Without the expectation of a DID, essentially all we have to lean on is the domain name service of where the entity is representing itself, or the policy of the centralized provider which may be completely opaque. But this means that new creators of spaces have no way to screen participants - so we would ossify even further into the tech giants we have now. Having long-lived identifiers that cross platforms enables the development of trust services, including privacy-preserving zero-knowledge trust services, that any new platform creator could lean on to create useful, engaging spaces (relatively) safe from spammers, scammers, and manipulators.
Identifiers are not a guarantee of good behavior, of course - a human or AI can behave deceptively, run scams, spread disinformation and so on even if we know exactly who they are.

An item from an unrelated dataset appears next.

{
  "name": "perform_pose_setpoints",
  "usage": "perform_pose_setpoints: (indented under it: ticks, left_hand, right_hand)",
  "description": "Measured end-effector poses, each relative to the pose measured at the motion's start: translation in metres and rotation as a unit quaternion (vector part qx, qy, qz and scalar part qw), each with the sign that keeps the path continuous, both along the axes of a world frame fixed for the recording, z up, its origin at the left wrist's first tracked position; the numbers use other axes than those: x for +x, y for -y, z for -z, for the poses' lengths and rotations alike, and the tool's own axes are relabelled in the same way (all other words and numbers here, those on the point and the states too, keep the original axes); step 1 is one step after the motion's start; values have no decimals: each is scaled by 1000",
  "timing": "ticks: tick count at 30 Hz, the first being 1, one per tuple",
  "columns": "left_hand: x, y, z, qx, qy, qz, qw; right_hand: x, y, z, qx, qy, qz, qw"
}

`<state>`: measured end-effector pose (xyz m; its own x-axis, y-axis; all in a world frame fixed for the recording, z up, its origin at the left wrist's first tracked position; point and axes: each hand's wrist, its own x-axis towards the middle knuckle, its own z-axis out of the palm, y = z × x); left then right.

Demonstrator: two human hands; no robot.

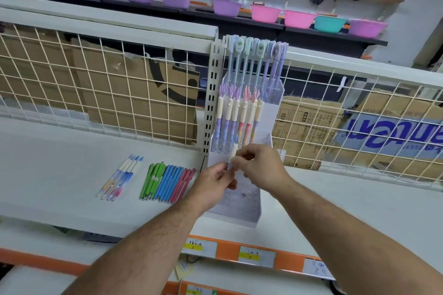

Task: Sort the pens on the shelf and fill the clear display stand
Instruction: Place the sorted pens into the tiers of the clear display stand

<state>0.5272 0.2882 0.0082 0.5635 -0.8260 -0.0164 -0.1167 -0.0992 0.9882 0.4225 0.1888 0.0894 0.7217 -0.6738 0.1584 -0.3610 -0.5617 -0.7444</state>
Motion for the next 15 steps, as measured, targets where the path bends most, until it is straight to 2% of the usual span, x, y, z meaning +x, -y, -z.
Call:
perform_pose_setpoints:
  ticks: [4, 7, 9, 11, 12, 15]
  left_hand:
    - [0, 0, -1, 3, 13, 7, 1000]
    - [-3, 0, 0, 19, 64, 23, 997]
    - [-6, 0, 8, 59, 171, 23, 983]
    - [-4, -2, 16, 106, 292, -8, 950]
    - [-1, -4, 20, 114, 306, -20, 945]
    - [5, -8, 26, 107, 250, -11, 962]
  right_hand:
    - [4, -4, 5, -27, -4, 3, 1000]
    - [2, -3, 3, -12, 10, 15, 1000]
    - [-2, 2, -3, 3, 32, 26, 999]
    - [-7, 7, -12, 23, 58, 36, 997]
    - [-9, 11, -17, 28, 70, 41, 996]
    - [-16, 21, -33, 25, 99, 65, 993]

They do, however, allow others to respond in kind. In game theory, a generous tit-for-tat strategy winds up generally being successful in out-competing bad actors, allowing cooperators who behave fairly with others to thrive. Without the ability to identify the other players, however, the cheaters will win every round.
With long term identifiers, the game is not over - but it does become much deeper and more complex, and opens an avenue for the honest" cooperators to win, that is, for those who reliably communicate their intentions. Having identifiers enables a social graph, where one entity can stake" their own credibility to vouch for another. It also enables false reporting and manipulation, even coercion! The game is anything but static. Smaller walled gardens of long-trusted actors may have more predictable behavior, while more open spaces provide opportunity for newcomers.

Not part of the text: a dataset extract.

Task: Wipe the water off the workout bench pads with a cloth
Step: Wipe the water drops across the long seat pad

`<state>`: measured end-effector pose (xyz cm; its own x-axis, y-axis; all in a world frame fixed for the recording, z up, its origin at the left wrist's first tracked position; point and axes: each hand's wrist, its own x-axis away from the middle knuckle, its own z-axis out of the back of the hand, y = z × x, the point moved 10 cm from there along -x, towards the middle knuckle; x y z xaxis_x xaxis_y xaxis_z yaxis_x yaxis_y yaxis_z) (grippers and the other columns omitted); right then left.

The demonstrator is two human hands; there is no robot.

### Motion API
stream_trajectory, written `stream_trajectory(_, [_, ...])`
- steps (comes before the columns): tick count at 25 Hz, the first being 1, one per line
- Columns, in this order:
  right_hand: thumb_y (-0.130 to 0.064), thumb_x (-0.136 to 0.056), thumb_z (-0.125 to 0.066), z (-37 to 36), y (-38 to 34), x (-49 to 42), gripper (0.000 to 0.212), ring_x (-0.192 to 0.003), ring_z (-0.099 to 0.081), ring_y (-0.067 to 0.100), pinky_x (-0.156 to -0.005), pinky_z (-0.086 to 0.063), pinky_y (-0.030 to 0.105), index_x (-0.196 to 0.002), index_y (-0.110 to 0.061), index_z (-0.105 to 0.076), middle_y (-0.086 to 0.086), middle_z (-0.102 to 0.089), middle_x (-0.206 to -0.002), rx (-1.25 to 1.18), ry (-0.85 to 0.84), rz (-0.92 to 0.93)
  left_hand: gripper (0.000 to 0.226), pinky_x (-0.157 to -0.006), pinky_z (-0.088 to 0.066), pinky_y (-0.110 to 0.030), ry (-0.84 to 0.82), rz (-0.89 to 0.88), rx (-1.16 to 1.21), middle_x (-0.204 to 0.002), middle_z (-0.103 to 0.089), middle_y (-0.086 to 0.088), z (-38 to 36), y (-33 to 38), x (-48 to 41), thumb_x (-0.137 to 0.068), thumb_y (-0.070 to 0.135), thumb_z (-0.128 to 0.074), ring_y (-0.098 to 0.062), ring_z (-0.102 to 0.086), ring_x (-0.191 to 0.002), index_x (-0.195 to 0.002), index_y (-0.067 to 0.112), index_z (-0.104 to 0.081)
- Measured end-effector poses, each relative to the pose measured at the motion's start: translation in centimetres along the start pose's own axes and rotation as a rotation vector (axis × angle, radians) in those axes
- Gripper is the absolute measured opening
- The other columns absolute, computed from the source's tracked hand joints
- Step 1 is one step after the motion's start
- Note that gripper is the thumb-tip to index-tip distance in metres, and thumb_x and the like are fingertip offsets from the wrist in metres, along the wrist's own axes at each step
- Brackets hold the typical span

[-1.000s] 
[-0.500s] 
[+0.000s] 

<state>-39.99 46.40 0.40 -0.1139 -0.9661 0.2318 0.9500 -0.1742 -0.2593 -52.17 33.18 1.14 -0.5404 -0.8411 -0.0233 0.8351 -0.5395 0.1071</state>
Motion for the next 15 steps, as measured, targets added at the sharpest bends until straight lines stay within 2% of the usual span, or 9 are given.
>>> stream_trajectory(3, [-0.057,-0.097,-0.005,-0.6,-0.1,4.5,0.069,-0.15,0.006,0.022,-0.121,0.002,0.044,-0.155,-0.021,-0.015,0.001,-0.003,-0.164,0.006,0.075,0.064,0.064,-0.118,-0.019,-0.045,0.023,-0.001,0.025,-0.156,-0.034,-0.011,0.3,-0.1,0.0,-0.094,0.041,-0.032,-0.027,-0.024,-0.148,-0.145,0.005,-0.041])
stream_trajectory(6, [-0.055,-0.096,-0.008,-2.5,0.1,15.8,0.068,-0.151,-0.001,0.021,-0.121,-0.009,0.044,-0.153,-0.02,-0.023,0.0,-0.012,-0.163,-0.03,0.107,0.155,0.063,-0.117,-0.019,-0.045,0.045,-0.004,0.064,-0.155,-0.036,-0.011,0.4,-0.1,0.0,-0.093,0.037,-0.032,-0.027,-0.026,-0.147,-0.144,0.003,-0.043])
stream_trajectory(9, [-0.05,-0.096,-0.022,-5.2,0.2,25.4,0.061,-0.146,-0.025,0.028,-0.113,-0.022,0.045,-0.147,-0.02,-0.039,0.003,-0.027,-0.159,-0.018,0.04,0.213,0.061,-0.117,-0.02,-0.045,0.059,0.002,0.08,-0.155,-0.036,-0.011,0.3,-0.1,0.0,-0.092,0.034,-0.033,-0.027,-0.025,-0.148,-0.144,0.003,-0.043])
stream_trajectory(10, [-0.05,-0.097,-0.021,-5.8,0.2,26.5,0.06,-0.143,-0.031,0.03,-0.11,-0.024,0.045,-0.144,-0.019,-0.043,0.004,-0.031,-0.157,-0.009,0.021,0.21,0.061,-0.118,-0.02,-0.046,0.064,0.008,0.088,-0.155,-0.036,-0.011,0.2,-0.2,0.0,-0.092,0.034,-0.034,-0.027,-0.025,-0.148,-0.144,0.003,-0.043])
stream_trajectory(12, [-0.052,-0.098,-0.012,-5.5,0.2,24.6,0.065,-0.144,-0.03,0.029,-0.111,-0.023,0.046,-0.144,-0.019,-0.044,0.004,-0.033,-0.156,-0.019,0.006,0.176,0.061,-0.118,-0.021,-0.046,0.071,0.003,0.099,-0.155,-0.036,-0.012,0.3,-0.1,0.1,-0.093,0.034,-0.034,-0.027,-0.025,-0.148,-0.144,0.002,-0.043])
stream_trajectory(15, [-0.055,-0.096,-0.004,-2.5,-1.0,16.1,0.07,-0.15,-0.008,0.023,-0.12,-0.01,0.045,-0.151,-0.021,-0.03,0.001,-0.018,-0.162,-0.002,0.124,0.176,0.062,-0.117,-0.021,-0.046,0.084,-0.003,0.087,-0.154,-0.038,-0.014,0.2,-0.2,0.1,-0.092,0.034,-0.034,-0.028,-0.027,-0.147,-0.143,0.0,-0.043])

This brings us to the point where consensus expectations have value. Once we can track and evaluate the behavior, we can set standards for the spaces we occupy. Creating the expectation of an identifier, is perhaps the first and most critical standard to set.
Generative AI can come play with us, but it should do so in an honest, above board way, and play by the same rules we expect from each other. We may have to adapt our tools for everyone in order to accomplish it - and must be careful we don't lose our own freedoms in the process.